Obama Kept In The Dark About Blown Spying Operation In Germany: Report

Obama Kept In The Dark About Blown Spying Operation In Germany: Report

President Obama was kept in the dark about a blown U.S. spying operation in Germany, according to the New York Times.

A 31-year-old German man was arrested by German authorities July 2 on suspicion of spying for foreign intelligence services. They did not identify the suspect or the intelligence services.

When Obama spoke with German Chancellor Angela Merkel over the phone last Thursday, Obama did not know about the man's arrest, and the matter did not come up, according to U.S. officials. The C.I.A.'s failure to tell the president worried White House officials.

The New York Times reports:

At the White House, senior officials have expressed concern that the latest allegations could set back relations with Germany just as Mr. Obama and Ms. Merkel are struggling to move past the distrust generated by the Snowden disclosures, including the revelation that the N.S.A. had tapped Ms. Merkel’s cellphone.

What is particularly baffling to these officials is that the C.I.A. did not inform the White House that its agent — a 31-year-old employee of Germany’s federal intelligence service, the BND — had been compromised, given his arrest the day before the two leaders spoke. According to German news media reports, the agency may have been aware three weeks before the arrest that the German authorities were monitoring the man.
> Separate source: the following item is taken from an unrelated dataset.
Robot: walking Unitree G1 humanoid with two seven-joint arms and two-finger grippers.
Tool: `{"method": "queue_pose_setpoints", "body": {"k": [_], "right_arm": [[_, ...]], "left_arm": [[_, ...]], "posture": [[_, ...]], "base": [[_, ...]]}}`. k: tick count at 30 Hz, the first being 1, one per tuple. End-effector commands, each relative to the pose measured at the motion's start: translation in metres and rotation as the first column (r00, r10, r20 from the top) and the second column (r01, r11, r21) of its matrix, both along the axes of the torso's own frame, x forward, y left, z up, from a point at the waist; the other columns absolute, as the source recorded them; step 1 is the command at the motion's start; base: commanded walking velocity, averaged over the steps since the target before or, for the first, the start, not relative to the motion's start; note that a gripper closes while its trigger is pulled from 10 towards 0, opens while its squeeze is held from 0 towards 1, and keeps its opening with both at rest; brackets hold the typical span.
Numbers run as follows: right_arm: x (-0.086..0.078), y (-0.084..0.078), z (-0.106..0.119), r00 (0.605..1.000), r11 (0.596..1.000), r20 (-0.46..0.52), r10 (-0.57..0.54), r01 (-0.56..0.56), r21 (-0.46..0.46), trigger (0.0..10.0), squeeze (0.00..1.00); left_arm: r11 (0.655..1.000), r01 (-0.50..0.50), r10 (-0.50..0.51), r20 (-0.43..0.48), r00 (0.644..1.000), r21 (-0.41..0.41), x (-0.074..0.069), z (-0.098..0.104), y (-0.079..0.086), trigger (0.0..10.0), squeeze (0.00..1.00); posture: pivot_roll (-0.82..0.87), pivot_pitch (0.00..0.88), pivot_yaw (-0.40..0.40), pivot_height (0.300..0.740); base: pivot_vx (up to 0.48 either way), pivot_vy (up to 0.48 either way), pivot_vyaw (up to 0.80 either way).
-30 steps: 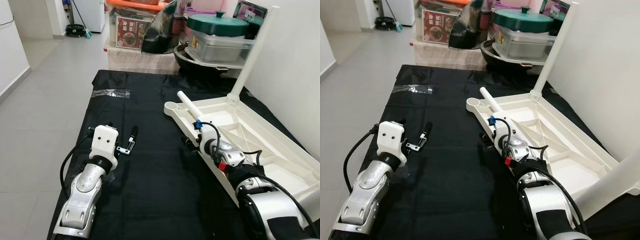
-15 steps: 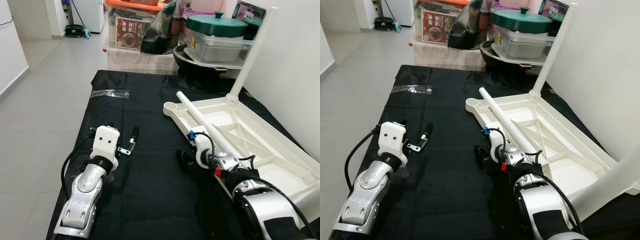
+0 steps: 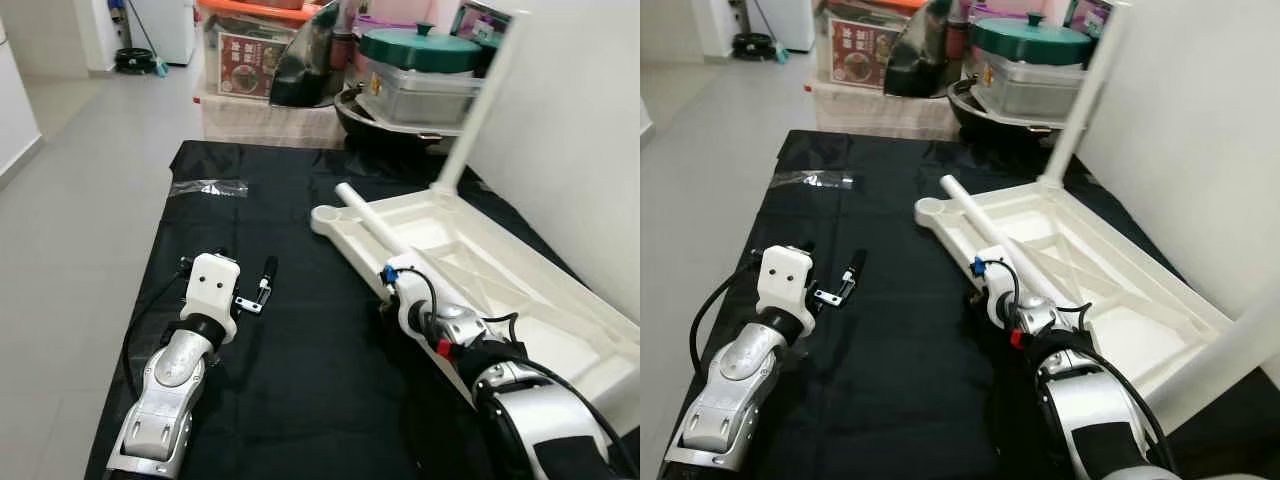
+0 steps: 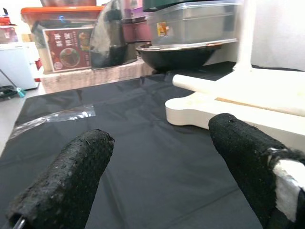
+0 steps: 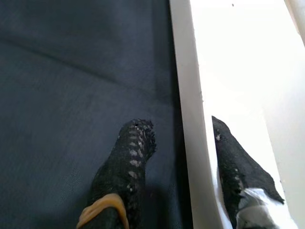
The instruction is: Building children table
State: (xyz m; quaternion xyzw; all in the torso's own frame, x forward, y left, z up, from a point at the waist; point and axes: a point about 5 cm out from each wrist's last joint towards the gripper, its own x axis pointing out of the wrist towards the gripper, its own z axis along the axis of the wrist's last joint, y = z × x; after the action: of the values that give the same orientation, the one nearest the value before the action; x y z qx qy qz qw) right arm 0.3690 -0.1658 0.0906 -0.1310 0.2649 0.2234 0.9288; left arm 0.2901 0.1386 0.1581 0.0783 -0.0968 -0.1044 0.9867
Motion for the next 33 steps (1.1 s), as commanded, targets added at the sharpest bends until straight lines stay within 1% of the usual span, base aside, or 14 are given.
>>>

A central question, one American official said, is how high the information about the agent went in the C.I.A.’s command — whether it was bottled up at the level of the station chief in Berlin or transmitted to senior officials, including the director, John O. Brennan, who is responsible for briefing the White House.

Merkel did comment on the matter Monday, saying if the reports of spying are true, it would be a "clear contradiction" of trust between the U.S. and Germany.

German authorities are now investigating a second spy case reportedly involving the U.S.

Below, more from the AP:

BERLIN (AP) — German authorities are investigating a second spy case reportedly involving the U.S., a week after the arrest of a German intelligence employee cast a new shadow over relations between the two countries.

Federal prosecutors said Wednesday that police raided properties in the Berlin area on "initial suspicion of activity for an intelligence agency." They did not elaborate or specify what intelligence agency was involved, but said they had not made an arrest.

"We have investigations in two cases of suspected espionage, a very serious suspicion," government spokesman Steffen Seibert told reporters in Berlin. He declined to provide further details, citing the ongoing investigations.

The daily Sueddeutsche Zeitung reported, without naming sources, that the man being investigated worked at Germany's Defense Ministry and is suspected of spying for the United States. Die Welt newspaper reported, also without naming sources, the man was a soldier in the German army who had aroused the suspicion of Germany's military counter-intelligence agency because of his close contacts to alleged U.S. spies.

Defense Ministry spokesman Lt. Col. Uwe Roth declined to confirm the reports, but said the case fell "into the ministry's area of responsibility" and that Defense Minister Ursula von der Leyen had been informed.

State Department officials traveling with U.S. Secretary of State John Kerry in Beijing had no immediate comment.

Last week, a 31-year-old German intelligence employee was arrested on suspicion of spying for foreign powers since 2012. German media have reported that he spied for the United States and came to authorities' attention when he recently offered his services to Russian officials in Germany by email.

The case has frayed relations between Berlin and Washington, which were already strained by reports last year that the National Security Agency spied on Chancellor Angela Merkel's cellphone.

The U.S. ambassador to Berlin was summoned to the Foreign Ministry on Friday after news of that case broke. He was asked to help clarify the case.

Ambassador John B. Emerson was at the ministry again Wednesday for a meeting with a senior official, Foreign Ministry spokesman Martin Schaefer said. U.S. Embassy spokesman Peter Claussen said the meeting had been arranged on Tuesday at the embassy's request.